Chroniques

par laurent bergnach

Rebirth of a nation
performance de DJ Spooky

Festival d'Automne à Paris / Théâtre du Châtelet, Paris
- 25 décembre 2004
Rebirth of a nation, performance de DJ Spooky
© enrique candioti

Artiste new-yorkais connu pour ses écrits, ses œuvres conceptuelles et sa musique, Paul D.Miller, alias DJ Spooky That Subliminal Kid, pose ses platines sur la scène du Châtelet. Adolescents à peine pubères et curieux à l'âge respectable vont découvrir ce soir Rebirth of a Nation, une performance multimédia à base de sons et de projections décalées sur trois écrans voisins, à l'effet parfois hypnotique.

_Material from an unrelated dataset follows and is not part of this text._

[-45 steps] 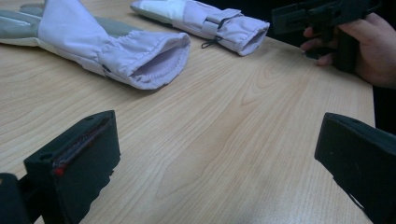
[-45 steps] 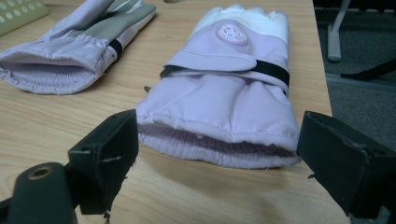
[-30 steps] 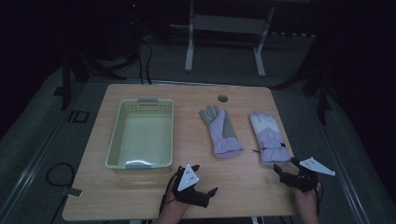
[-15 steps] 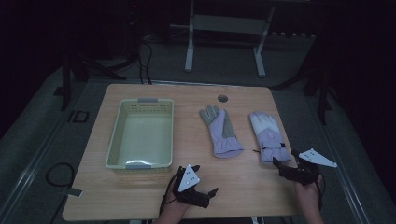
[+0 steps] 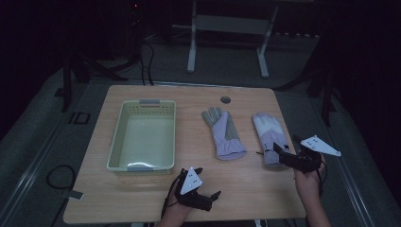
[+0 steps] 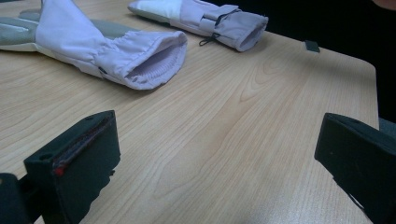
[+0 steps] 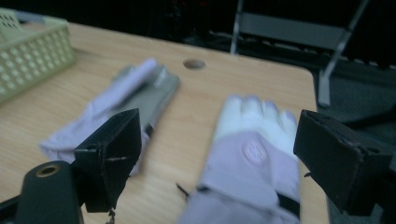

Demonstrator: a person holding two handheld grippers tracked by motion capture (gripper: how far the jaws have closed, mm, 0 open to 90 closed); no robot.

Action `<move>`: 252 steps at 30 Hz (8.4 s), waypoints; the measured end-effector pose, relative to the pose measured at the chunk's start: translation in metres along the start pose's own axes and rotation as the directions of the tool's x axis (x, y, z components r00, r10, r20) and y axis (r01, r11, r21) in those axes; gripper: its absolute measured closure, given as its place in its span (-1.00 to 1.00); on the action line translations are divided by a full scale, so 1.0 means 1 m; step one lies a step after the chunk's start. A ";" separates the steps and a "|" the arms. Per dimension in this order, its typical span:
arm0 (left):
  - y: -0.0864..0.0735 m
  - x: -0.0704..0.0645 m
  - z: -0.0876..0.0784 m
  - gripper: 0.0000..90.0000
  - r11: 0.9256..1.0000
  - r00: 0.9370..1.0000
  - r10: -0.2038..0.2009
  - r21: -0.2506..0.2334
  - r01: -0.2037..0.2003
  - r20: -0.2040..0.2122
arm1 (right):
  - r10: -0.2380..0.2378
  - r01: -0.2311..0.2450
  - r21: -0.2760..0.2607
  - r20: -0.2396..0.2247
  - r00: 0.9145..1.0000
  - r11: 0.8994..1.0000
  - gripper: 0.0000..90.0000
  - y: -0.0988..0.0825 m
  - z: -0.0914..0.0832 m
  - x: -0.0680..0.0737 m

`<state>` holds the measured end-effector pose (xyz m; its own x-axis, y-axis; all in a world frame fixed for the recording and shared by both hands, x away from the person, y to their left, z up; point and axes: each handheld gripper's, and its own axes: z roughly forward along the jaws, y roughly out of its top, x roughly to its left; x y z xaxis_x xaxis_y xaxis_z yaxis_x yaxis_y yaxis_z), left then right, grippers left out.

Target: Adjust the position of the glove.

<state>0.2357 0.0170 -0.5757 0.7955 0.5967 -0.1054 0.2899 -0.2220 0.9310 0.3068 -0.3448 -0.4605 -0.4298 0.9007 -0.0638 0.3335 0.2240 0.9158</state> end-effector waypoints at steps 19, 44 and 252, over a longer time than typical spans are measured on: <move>0.000 0.000 0.000 -0.99 1.000 1.000 -0.001 0.002 0.001 0.014 | 0.038 -0.025 0.082 -0.156 0.987 0.996 -0.59 0.043 0.071 0.027; 0.000 0.000 0.000 -0.99 1.000 1.000 -0.001 0.003 0.001 0.029 | 0.029 0.029 0.231 -0.241 0.970 0.973 -0.27 0.035 0.152 0.056; 0.000 0.000 0.000 -0.99 1.000 1.000 -0.002 0.002 0.002 0.031 | 0.153 -0.149 0.402 0.023 0.988 0.904 0.65 -0.033 0.095 0.011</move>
<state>0.2357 0.0168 -0.5757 0.8109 0.5730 -0.1183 0.2926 -0.2220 0.9301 0.3706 -0.3066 -0.5293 -0.3541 0.9327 0.0680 0.7025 0.2173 0.6777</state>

Après un prologue coloré et stroboscopique – défilé de drapeaux nationaux, logo de pièces de jeu d'échecs et points d'interrogation –, nous découvrons les images revisitées d'un film de David Wark Griffith, The Birth of a Nation. Ce film américain en noir et blanc date de 1914 et conte sans paroles, durant deux heures trente, l'histoire de la Guerre de Sécession (1861-1865), de ses origines économiques et politiques aux difficultés sociales des anciens esclaves du Sud après la victoire du Nord. Même si le but avoué de cette œuvre cinématographique est de montrer la violence de la guerre pour mieux la faire haïr, certains ont dénoncé les portraits stéréotypés des Noirs mis en scène, ainsi qu'une apologie possible du Ku Klux Klan. Ainsi, comment ne pas remarquer que, dès qu'on dépasse le stade de la simple figuration, certains acteurs sont des Blancs maquillé en noir ? Le performer nous le rappelle :« face à la résonance de l'encodage et du décodage par les Blancs de la gestuelle des Afro-américains, de leur façon de parler et de leur musique, on voit comment un groupe s'est approprié la place de l'autre groupe dans la culture et la société ». Aujourd'hui, d’ailleurs, Eminem est le rapper n°1.

En ce sens, on se trouve ici devant une version underground de Bowling for Columbine. Là où Michael Moore fait un travail journalistique didactique pour expliquer les causes de la violence armée sur un territoire multiracial, DJ Spooky conçoit une œuvre d'art qui pose sensiblement les mêmes questions mais laisse le spectateur apporter des réponses. Une heure d'images du film original lui suffit à étayer sa réflexion sur les notions de classe et de hiérarchie sociale. Ces images sont retravaillées graphiquement : en y superposant des plans d'architecte, des silhouettes de composants électroniques, des spectres de danseurs (extraits de deux créations du chorégraphe Bill T. Jones), en revenant sur certaines scènes clés du film (la demande en mariage au père Blanc), il peut multiplier les angles de vue sur un passé épouvantable, faire d'un objet émotionnel un sujet de réflexion et donner la clé de cette performance : « Qui contrôle les mémoires ? ». Si l'on sait que le cinéma de propagande s'adresse aussi à l'inconscient, et si les cartons du film nous assurent régulièrement de la reconstruction historique des décors, le martyre de cette jeune fille qui se jette du haut d'un rocher plutôt que de subir l'outrage d'un ancien esclave sera-t-il encore fictif ? Une fois de plus, nous avons la preuve que la violence, la paranoïa et la manipulation sont les ferments du cinéma américain, et la certitude, également, qu'un peuple qui s'est accommodé durant quatre ans d'une guerre fratricide n'aura jamais aucun respect pour la vie d'un étranger.

Moins original est l'aspect musical de la soirée. DJ Spooky emprunte au jazz, à la techno, au hip-hop, à l'ambient ou aux cordes de Steve Reich pour créer une musique synthétique – rythmes percussifs sur fond de musique planante, le plus souvent – de laquelle s'échappe parfois un air d'harmonica, de flûte ou de violon (Daniel Bernard Roumain). La voix intervient avec parcimonie et à des instants stratégiques, comme ces chœurs d'hommes sur la poursuite et la chute évoquée plus haut. Certaines recherches ne sont pas sans séduire, mais l'aspect répétitif de ces trouvailles est vite soûlant. En milieu scolaire, l'expérience rencontrerait certainement un impact plus grand et des applaudissements moins polis.